Das muss in der Tat jeder für sich selber entscheiden. Erlaube mir aber anzumerken: ich hatte mal so eine Phase, wo ich eben genauso gedacht habe. Teilweise wusste ich gar nicht mal, dass 1860 gerade ein Spiel hatte. Ich war also sehr weit weg vom Verein. Aber ich bin doch irgendwann irgendwie wieder zurückgekommen. Rational kann ich das nicht mal wirklich erklären. Es gab auch keinen konkreten spezifischen Auslöser dafür. Eher so ein vages „Ich will halt wieder Fan auch einer Bundesligamannschaft sein und das tun, was ein Fan ebenso macht“ (das bedeutet zugegebenermaßen mehrheitlich rumzittern bei Spielen vorm Schirm, ins Stadion gehe ich ja nur noch ca. 2-3 mal pro Saison). Fan der Nationalmannschaft sein, sehr geil. Fan von Differdingen sein. Geil. Aber ich will AUCH einen Bundesligaverein haben. Aber den hatte ich ja früher mal und es kann keinen anderen geben. Nicht mal Kaiserslautern (die mir eigentlich ja am nächsten wären). Man kommt halt nicht vom TSV los, ELIL halt.
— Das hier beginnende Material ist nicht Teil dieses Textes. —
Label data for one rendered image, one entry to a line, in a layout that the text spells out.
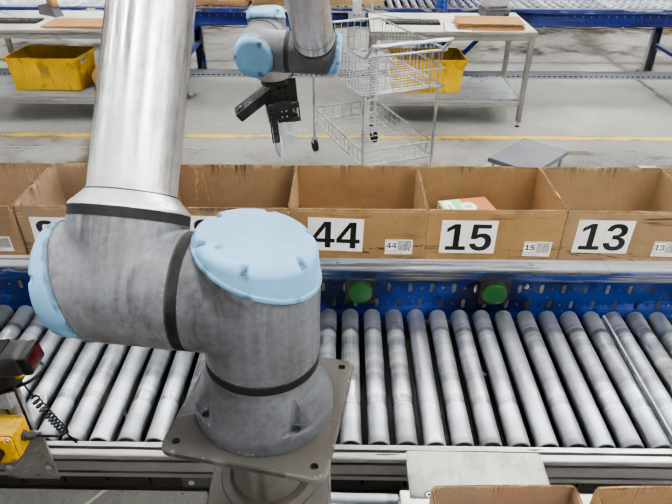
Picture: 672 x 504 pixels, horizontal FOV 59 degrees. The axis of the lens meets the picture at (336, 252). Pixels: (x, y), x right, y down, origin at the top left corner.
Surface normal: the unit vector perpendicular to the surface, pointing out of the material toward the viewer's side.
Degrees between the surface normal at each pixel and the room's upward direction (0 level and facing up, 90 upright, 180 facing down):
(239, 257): 6
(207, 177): 90
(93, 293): 60
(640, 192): 90
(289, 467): 2
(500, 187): 90
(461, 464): 0
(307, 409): 71
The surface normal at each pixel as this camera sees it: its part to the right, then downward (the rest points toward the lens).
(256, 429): 0.04, 0.21
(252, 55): -0.21, 0.63
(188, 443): 0.03, -0.85
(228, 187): -0.01, 0.53
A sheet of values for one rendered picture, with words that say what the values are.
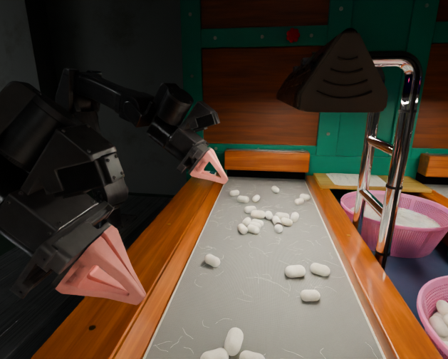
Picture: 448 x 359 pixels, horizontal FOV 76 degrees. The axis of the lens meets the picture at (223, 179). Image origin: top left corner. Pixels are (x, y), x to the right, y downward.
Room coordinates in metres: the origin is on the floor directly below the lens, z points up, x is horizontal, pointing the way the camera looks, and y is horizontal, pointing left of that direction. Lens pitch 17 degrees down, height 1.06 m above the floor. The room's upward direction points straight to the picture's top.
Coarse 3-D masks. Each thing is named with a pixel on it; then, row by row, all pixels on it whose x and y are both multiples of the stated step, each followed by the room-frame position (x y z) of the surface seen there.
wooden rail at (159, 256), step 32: (192, 192) 0.84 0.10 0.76; (160, 224) 0.61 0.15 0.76; (192, 224) 0.62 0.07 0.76; (128, 256) 0.48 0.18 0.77; (160, 256) 0.48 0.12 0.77; (160, 288) 0.39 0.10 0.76; (96, 320) 0.32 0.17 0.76; (128, 320) 0.32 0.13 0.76; (64, 352) 0.27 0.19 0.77; (96, 352) 0.27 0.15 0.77; (128, 352) 0.28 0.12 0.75
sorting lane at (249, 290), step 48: (240, 192) 0.91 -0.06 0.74; (288, 192) 0.91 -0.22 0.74; (240, 240) 0.58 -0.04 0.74; (288, 240) 0.58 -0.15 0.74; (192, 288) 0.42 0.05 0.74; (240, 288) 0.42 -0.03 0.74; (288, 288) 0.42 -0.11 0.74; (336, 288) 0.42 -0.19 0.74; (192, 336) 0.32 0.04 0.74; (288, 336) 0.32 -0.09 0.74; (336, 336) 0.32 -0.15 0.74
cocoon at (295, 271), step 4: (288, 268) 0.45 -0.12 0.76; (292, 268) 0.45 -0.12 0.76; (296, 268) 0.45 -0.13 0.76; (300, 268) 0.45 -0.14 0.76; (304, 268) 0.45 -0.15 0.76; (288, 272) 0.44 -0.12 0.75; (292, 272) 0.44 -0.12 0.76; (296, 272) 0.44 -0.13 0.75; (300, 272) 0.44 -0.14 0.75; (304, 272) 0.44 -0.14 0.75; (288, 276) 0.44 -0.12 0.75; (292, 276) 0.44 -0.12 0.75; (296, 276) 0.44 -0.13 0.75; (300, 276) 0.44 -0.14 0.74
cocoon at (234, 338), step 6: (234, 330) 0.30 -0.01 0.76; (240, 330) 0.31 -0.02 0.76; (228, 336) 0.30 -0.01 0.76; (234, 336) 0.29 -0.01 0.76; (240, 336) 0.30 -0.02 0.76; (228, 342) 0.29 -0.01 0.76; (234, 342) 0.29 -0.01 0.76; (240, 342) 0.29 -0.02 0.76; (228, 348) 0.28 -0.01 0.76; (234, 348) 0.28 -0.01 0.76; (234, 354) 0.28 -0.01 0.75
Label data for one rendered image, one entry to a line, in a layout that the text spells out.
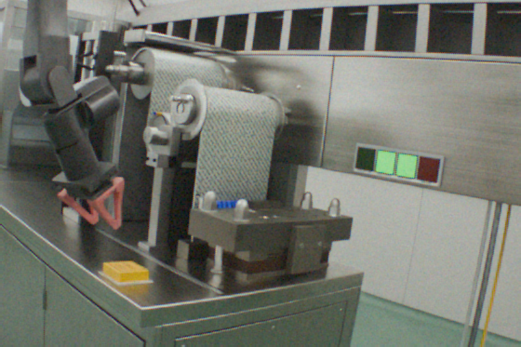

Emotional ist ja schon fast gar nix mehr da.
Bei mir hat der Abstiegskampf sogar richtig Emotionen wieder hochgebracht.
Aktuell auch die erste Saison, in der ich bis heute (letztes war Kiel auswärts) kein Spiel besucht habe.
War heuer auch nur bei einem Spiel. Das war das 0-1 in Kaiserslautern 
Hab also eine 100%-Siegquote 
Ich würde Fansein aber nicht an der Zahl von Spielbesuchen festmachen.
Entscheidend ist mehr die innere emotionale Verfassung.
Im Falle eines Abstiegs müssen wir natürlich unbedingt ins Sechzger zurück. Dritte Liga in der AA wäre der absolute Super-GAU.
Im Falle des von mir gewünschten Klassenerhalts müssen wir vorerst weiter in der AA weiter spielen, aber wir müssen dran arbeiten mittelfristig ein eigenes Stadion zu bekommen.